Tableau 1 : Effets de l’addition de composés aux paramètres transitoires de calcium dans le modèle iPSC-CM. Les valeurs de signification sont indiquées par *(p ≤ 0,05), **(p < 0,01) et ***(p < 0,001).

Vidéo animée 1 : Une activité calcique spontanée a été observée par mNG-GECO dans des cardiomyocytes dérivés de l’iPSC avec véhicule seulement. Un film pseudo-coloré d’une image en niveaux de gris est fourni. Veuillez cliquer ici pour télécharger cette vidéo.
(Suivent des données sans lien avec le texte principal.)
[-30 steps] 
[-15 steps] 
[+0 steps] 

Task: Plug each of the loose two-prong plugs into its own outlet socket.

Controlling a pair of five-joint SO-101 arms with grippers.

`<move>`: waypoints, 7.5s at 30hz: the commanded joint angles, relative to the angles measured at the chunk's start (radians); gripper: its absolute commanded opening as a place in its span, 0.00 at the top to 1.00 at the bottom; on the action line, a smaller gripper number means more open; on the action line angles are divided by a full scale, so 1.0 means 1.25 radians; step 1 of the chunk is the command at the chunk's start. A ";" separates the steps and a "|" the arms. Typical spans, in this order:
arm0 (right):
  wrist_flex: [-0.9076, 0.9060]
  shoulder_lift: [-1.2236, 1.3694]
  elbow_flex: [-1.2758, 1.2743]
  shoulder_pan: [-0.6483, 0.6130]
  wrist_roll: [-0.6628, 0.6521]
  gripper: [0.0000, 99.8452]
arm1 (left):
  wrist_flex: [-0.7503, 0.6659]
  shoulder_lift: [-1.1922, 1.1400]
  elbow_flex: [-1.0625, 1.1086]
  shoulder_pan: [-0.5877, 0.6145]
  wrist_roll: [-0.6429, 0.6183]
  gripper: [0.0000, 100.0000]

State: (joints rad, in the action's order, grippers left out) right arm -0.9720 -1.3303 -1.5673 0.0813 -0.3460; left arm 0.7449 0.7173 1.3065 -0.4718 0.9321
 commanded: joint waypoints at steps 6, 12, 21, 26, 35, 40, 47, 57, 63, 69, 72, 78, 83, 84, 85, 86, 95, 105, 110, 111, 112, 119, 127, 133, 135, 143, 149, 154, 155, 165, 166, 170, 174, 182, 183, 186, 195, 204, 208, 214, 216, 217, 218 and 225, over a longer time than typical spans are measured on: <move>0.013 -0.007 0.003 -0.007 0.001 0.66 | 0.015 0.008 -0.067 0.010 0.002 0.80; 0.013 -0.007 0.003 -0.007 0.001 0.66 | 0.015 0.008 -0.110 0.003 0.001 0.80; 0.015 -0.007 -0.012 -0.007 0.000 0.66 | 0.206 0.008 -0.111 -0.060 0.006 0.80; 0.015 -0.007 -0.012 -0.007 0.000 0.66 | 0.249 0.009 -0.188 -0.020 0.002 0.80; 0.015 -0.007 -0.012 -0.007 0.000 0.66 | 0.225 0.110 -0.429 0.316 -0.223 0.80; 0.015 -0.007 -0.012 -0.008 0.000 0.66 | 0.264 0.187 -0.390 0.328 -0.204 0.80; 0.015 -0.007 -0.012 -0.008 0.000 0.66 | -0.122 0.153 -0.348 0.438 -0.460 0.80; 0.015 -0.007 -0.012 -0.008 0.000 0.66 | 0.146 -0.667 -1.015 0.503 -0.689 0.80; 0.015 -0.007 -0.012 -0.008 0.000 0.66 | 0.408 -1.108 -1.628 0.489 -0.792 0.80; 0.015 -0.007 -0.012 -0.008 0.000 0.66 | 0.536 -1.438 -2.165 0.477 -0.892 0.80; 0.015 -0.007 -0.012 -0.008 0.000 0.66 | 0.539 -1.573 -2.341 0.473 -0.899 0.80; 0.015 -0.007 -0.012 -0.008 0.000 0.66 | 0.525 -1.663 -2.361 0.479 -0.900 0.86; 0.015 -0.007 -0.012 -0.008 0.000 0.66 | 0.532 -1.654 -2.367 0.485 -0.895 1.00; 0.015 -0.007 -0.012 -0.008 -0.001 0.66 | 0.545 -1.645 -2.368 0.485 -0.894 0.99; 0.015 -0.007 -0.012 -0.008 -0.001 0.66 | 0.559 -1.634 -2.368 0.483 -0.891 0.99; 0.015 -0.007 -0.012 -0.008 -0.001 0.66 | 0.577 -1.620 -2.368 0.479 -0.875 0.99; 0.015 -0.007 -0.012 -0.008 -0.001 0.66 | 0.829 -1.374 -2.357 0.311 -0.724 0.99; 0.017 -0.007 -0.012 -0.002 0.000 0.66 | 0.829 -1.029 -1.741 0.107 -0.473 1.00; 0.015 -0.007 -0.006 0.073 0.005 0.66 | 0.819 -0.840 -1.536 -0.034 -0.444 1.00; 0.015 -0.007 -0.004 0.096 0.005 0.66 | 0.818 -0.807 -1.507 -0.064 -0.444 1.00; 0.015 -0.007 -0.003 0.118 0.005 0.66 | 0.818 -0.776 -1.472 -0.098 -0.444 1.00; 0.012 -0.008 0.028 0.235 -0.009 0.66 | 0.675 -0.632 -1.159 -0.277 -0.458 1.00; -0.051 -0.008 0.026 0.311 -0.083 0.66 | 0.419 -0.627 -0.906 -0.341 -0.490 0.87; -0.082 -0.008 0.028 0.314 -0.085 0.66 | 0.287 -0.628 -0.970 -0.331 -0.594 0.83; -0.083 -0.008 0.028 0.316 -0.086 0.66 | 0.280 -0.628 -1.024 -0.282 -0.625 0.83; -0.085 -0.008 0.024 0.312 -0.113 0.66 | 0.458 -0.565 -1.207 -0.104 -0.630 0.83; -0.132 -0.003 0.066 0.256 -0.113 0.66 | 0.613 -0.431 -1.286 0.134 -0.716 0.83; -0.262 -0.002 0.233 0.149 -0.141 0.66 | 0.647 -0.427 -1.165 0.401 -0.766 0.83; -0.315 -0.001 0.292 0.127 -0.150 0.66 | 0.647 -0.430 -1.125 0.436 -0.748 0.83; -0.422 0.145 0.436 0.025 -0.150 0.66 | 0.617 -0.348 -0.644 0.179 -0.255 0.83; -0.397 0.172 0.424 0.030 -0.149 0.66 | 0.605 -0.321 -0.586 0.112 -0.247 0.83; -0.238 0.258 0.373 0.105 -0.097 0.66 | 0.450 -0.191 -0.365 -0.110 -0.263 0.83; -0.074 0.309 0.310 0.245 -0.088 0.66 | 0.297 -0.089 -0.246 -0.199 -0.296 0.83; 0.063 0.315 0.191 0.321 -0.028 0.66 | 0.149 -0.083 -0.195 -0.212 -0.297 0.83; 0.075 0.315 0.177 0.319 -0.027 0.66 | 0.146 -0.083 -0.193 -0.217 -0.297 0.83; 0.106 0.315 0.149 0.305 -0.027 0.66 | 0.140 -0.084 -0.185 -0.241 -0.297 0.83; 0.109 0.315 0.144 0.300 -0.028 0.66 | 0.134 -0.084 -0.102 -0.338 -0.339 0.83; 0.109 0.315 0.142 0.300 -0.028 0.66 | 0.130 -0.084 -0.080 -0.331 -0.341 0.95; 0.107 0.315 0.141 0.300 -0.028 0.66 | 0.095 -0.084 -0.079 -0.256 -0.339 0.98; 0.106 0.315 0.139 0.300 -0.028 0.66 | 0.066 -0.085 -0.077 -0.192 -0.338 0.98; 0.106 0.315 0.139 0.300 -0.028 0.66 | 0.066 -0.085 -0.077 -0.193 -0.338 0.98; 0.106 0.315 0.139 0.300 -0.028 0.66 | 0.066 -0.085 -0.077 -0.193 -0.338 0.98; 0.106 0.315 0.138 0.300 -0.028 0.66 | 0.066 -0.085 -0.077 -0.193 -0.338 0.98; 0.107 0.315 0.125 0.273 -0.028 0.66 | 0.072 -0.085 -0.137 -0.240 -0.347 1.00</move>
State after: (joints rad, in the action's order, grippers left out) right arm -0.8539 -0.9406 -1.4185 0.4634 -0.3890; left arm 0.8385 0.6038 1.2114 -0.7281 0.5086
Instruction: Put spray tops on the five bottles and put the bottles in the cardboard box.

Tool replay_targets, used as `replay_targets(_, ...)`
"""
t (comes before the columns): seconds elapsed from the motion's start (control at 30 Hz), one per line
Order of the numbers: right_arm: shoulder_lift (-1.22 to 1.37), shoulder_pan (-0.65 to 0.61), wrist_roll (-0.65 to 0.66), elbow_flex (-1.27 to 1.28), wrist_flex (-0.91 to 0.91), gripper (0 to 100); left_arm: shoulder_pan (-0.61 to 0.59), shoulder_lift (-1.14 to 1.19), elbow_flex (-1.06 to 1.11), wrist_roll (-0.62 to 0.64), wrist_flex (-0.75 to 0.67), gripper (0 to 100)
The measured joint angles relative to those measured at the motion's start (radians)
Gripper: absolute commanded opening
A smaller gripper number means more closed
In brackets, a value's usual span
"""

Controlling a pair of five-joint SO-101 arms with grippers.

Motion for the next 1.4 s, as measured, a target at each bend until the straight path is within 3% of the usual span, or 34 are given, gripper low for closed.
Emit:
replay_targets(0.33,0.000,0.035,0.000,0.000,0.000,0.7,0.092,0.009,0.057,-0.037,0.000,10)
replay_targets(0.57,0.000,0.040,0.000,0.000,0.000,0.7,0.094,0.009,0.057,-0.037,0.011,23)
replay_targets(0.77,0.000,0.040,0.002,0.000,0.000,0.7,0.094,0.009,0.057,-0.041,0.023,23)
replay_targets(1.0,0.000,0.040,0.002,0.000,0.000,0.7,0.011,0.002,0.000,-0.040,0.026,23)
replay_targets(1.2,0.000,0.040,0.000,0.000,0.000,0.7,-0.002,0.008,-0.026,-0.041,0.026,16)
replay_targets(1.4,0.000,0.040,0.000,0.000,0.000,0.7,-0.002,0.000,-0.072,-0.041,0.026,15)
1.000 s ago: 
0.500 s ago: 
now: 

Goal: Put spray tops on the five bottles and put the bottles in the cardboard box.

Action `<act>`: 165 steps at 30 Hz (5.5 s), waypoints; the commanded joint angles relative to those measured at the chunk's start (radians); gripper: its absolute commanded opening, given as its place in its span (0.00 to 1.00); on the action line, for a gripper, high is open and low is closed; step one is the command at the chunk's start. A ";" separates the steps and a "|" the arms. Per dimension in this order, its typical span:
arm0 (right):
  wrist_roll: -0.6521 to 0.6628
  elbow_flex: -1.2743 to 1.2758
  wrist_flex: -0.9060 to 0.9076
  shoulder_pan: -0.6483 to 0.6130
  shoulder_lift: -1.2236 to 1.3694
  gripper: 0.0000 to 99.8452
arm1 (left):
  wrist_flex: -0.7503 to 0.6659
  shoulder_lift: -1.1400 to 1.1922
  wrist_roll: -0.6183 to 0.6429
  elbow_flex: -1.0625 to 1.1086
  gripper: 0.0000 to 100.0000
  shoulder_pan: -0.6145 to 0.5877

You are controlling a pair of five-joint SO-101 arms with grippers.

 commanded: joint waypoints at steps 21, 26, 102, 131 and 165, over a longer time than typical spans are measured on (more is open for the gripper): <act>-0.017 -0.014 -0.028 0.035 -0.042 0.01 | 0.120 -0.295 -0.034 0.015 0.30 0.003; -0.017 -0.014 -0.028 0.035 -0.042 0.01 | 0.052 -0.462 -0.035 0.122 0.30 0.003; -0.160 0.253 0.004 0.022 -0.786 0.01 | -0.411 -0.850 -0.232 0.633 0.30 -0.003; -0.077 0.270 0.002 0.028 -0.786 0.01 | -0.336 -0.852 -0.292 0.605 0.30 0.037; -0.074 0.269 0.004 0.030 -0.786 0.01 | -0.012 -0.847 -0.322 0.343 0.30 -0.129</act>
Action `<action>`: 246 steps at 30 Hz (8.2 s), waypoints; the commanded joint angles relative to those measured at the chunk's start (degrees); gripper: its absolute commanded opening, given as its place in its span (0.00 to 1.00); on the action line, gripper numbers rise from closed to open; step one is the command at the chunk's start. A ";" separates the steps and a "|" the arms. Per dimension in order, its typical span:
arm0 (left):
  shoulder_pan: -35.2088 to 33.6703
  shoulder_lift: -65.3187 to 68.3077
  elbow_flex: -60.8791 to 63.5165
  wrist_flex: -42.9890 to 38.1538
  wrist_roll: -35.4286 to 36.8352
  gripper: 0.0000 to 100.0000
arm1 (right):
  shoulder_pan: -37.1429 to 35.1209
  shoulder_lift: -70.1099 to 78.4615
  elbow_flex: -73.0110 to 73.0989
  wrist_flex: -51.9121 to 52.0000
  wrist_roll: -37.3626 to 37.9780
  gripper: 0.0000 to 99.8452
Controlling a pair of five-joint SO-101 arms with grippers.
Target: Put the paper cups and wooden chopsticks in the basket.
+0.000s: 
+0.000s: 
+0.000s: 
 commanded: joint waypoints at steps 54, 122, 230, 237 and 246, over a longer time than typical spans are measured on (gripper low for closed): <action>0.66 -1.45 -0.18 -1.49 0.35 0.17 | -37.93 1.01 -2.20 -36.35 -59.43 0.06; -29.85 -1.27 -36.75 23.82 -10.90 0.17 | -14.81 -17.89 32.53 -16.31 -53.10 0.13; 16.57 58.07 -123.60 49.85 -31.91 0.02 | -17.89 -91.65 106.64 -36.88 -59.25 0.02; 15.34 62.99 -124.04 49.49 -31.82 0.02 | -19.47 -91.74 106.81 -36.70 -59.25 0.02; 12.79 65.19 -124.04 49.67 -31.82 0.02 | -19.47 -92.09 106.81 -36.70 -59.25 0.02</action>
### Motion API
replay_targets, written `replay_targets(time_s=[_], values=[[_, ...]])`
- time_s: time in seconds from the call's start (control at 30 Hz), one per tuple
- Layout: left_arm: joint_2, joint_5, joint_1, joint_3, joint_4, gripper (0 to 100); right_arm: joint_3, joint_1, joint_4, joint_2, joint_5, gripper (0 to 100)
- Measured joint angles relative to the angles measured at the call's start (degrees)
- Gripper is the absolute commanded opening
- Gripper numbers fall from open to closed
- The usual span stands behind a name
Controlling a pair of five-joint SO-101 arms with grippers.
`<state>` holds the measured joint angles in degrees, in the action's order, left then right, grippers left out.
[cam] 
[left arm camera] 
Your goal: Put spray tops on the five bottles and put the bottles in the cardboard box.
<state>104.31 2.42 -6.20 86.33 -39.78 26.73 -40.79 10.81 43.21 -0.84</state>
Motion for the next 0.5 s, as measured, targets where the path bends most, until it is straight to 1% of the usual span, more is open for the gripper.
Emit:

Figure supplémentaire 1 : Représentation schématique du vecteur adénoviral. Cela inclut la rhodopsine ChR2 en tant qu’actionneur, avec un indicateur de calcium fluorescent rouge K-GECO comme rapporteur de calcium pour un test entièrement optique. Le canal ionique sensible à la lumière permet aux cellules excitables d’être dépolarisées par la lumière dans la gamme bleu-vert du spectre visible. Une lumière de 470 nm a été utilisée dans ces expériences. Les transitoires de calcium dans les cellules excitables peuvent être imagés simultanément par K-GECO, qui nécessite une lumière d’excitation verte, produisant des émissions rouges. Veuillez cliquer ici pour télécharger ce fichier.

LumiSTAR a déposé une demande de protection par brevet pour l’utilisation de K-GECO, NIR-GECO et LAR-GECO.